**EXERCISE**. Among the records below, find each line bearing the word "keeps" and copy it.

───── PROVIDED INFORMATION

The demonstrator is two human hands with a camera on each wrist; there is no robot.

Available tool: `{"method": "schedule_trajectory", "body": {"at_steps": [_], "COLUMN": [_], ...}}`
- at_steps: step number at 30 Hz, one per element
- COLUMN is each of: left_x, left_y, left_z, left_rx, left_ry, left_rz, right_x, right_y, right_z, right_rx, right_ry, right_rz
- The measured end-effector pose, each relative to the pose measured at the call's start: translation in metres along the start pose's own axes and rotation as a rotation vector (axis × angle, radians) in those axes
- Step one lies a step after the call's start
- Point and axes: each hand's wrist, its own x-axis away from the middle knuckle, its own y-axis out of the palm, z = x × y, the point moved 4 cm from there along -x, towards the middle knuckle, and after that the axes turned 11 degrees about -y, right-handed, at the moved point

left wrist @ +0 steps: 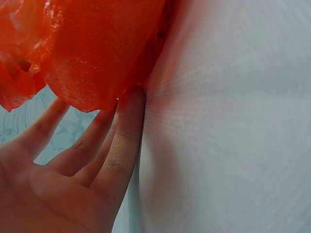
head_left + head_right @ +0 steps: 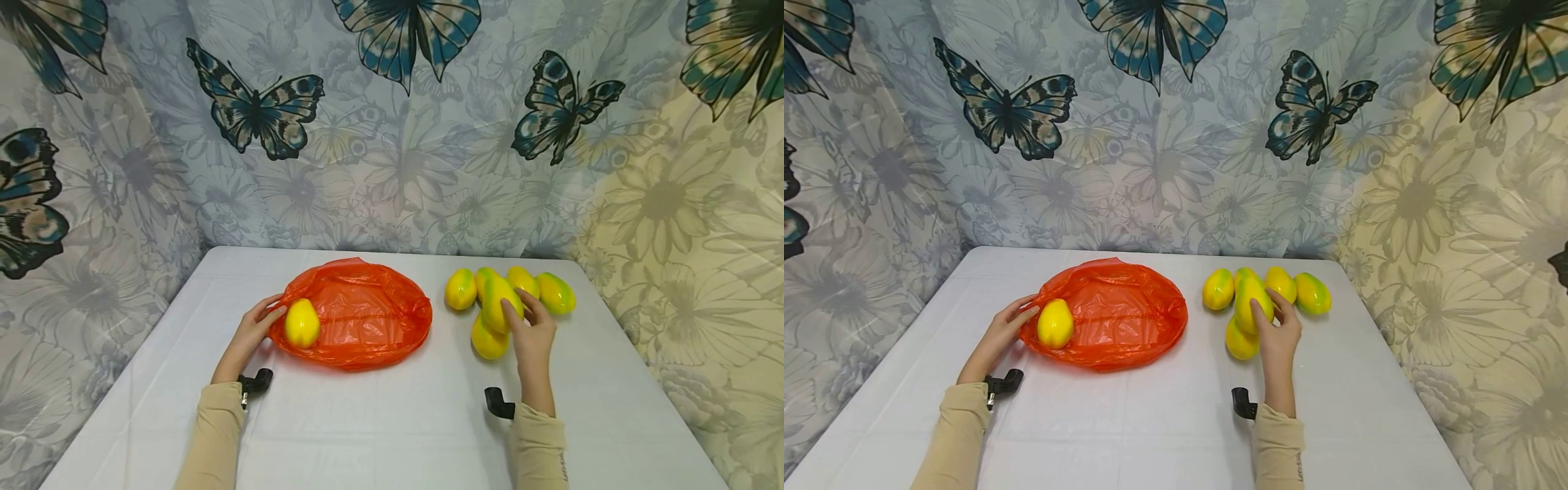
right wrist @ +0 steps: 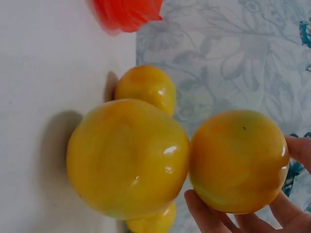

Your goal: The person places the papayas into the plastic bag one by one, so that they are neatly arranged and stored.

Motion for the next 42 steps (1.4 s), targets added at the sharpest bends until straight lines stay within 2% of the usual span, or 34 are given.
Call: {"method": "schedule_trajectory", "body": {"at_steps": [8, 19, 26, 35, 42], "left_x": [0.002, -0.023, -0.023, -0.026, -0.026], "left_y": [0.001, -0.005, -0.004, -0.005, -0.005], "left_z": [0.002, -0.022, -0.022, -0.025, -0.024], "left_rx": [0.005, -0.013, -0.023, -0.015, -0.026], "left_ry": [0.0, 0.021, 0.02, 0.001, 0.005], "left_rz": [-0.005, 0.021, 0.03, 0.027, 0.031], "right_x": [0.001, 0.004, 0.008, 0.01, 0.012], "right_y": [0.01, 0.024, 0.034, 0.047, 0.058], "right_z": [-0.003, -0.009, -0.01, -0.011, -0.014], "right_rx": [-0.039, -0.07, -0.089, -0.085, -0.091], "right_ry": [-0.017, -0.017, -0.03, -0.045, -0.07], "right_rz": [-0.031, -0.079, -0.118, -0.118, -0.17]}}
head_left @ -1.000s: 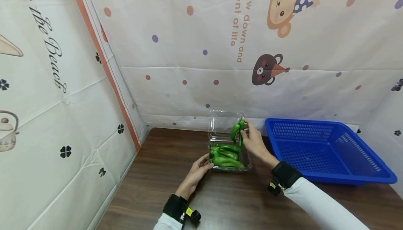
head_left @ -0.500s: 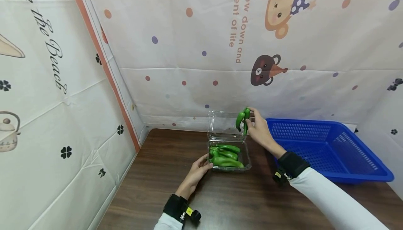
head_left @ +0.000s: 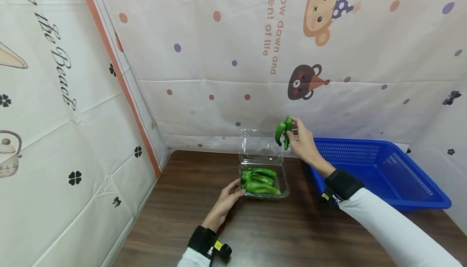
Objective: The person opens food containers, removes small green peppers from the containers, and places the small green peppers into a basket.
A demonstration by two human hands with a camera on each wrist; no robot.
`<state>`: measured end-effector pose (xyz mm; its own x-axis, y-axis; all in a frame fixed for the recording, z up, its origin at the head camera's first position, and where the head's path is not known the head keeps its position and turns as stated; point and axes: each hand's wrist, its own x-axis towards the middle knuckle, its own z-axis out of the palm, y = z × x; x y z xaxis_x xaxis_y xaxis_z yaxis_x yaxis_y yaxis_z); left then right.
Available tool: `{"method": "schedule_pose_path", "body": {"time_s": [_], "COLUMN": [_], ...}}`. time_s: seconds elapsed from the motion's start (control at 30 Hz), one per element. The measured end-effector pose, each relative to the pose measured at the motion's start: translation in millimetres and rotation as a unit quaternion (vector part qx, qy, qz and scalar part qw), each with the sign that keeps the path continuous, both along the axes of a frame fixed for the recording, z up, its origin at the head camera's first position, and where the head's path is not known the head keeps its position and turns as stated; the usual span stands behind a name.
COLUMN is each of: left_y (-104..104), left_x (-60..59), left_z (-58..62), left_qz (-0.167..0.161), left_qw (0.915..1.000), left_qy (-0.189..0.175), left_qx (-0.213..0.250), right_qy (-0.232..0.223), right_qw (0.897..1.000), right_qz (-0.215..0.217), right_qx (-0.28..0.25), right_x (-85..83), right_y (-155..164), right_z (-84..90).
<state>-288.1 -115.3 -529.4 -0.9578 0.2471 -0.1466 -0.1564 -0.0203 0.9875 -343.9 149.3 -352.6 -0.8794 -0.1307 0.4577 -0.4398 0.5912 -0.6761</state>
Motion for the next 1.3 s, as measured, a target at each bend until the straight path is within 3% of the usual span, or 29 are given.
{"method": "schedule_pose_path", "body": {"time_s": [0.73, 1.3], "left_y": [0, 0], "left_x": [2.7, 3.1], "left_z": [-0.7, -1.0], "left_qz": [-0.005, -0.007], "left_qw": [1.0, 1.0], "left_qy": [0.005, 0.005], "left_qx": [-0.001, -0.001], "right_qy": [0.023, 0.035], "right_qw": [0.999, 0.999], "right_qz": [-0.024, -0.026], "right_qx": [0.002, 0.012], "right_x": [8.4, 14.6], "right_y": [22, 32], "right_z": [34.8, 44.2]}}
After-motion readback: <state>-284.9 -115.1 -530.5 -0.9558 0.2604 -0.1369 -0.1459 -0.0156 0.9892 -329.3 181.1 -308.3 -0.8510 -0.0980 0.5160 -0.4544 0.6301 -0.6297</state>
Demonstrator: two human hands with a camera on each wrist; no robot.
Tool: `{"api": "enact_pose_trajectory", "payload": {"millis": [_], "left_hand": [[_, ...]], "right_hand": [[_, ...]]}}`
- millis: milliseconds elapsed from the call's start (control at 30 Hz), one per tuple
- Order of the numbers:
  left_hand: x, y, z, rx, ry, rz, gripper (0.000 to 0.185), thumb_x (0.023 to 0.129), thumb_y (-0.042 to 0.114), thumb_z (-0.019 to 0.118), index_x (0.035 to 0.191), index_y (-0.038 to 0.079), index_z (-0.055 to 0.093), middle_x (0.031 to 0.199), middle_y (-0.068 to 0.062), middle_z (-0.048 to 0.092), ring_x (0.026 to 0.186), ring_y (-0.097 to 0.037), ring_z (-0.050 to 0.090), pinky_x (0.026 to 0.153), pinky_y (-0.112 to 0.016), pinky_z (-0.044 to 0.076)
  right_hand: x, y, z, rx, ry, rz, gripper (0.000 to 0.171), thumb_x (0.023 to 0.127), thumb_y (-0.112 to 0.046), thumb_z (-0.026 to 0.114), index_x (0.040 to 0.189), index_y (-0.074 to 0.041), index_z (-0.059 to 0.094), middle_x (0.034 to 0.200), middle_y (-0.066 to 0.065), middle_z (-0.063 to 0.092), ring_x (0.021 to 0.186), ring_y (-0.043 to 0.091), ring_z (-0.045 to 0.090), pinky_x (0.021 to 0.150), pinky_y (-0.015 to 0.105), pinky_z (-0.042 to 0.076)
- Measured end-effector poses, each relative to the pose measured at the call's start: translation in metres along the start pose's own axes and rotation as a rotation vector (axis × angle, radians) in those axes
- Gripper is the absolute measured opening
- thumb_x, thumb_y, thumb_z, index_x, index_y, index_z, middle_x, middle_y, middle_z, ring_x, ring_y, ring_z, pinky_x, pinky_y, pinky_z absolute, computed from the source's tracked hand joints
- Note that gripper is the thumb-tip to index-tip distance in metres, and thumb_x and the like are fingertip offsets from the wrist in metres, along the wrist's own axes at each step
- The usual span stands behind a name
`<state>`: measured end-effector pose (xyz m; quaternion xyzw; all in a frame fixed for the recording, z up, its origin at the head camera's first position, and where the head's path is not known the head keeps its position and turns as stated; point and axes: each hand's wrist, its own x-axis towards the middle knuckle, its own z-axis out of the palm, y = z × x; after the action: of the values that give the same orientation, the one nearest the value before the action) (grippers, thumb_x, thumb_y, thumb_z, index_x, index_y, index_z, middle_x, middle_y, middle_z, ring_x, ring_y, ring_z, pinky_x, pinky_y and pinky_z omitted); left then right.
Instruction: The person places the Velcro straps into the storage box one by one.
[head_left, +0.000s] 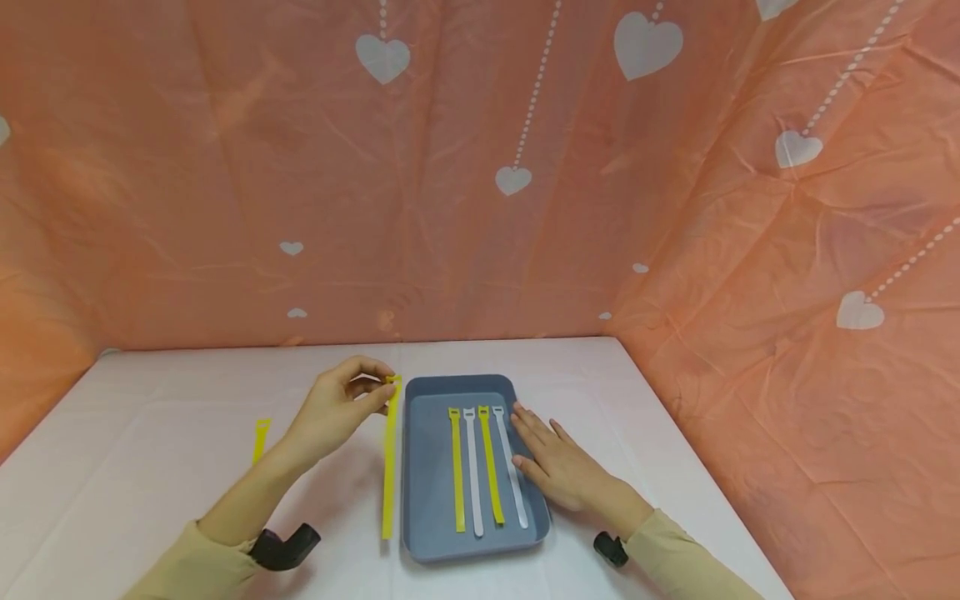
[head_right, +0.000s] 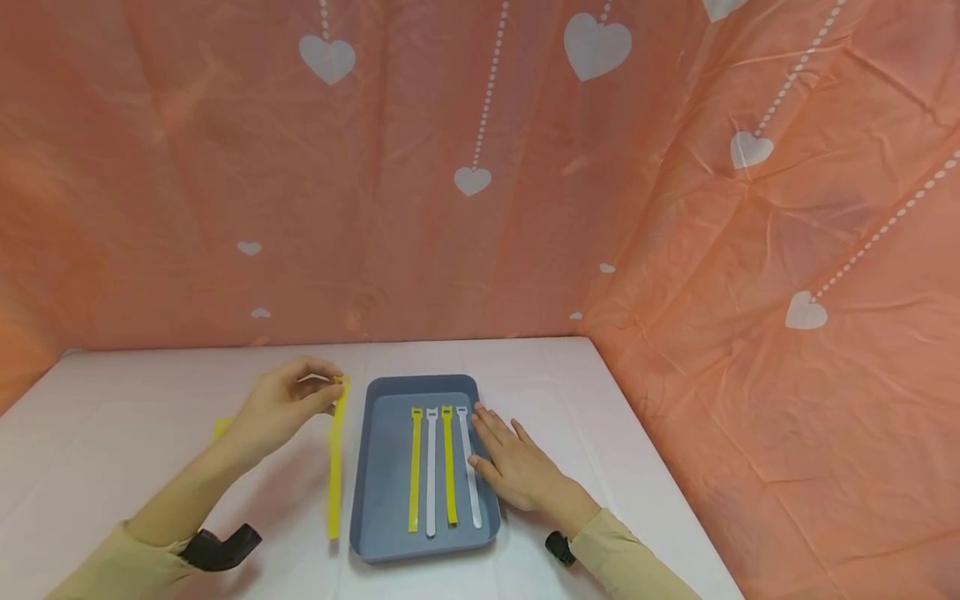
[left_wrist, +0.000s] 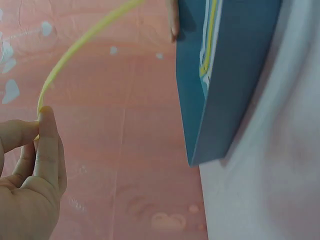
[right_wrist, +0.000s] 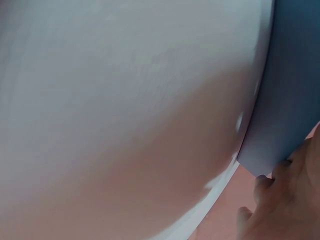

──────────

**RESULT OF THIS EXERCISE**.
`<state>`: measured end-effector pose (xyz mm; its own x-axis, y-axis; all in a frame fixed for the recording, z up, its origin at the head camera's first position, and where the head's path is not known the head keeps its position and turns as stated; point and axes: each hand's wrist, its own x-axis towards the middle knuckle, its own z-axis out of the palm, y = z × x; x y z xaxis_x xaxis_y xaxis_z yaxis_x yaxis_y yaxis_z); left then right.
Available tool: `{"method": "schedule_pose_path", "body": {"time_s": [_], "COLUMN": [_], ...}}`. time_s: seconds elapsed from the motion's start (control at 30 Hz), one per element. The measured end-effector pose, each relative to the pose measured at the motion's start: translation in millimetres and rotation as a unit quaternion (vector part qx, qy, qz and scalar part qw), each with the sign that keeps the path continuous, both along the axes of a frame fixed for the recording, z up, its origin at the head camera's first position, and where the head's path is not known the head keeps its position and turns as stated; the usual span stands behind a name.
`<state>`: measured end-effector pose (xyz m; quaternion xyzw; all in a frame fixed for the recording, z up, its origin at the head camera's first position, and where the head's path is not known the head keeps its position and turns as stated; point and axes: each hand's wrist, its own x-axis towards the middle knuckle, its own z-axis out of the palm, y = z × x; after the action: of the values that give the same orientation, the one nearest the value before the action) (grippers, thumb_x, thumb_y, thumb_z, index_x, index_y, index_z, middle_x, middle_y, middle_z, ring_x, ring_y, ring_z, pinky_x, pinky_y and pinky_z omitted); left then right.

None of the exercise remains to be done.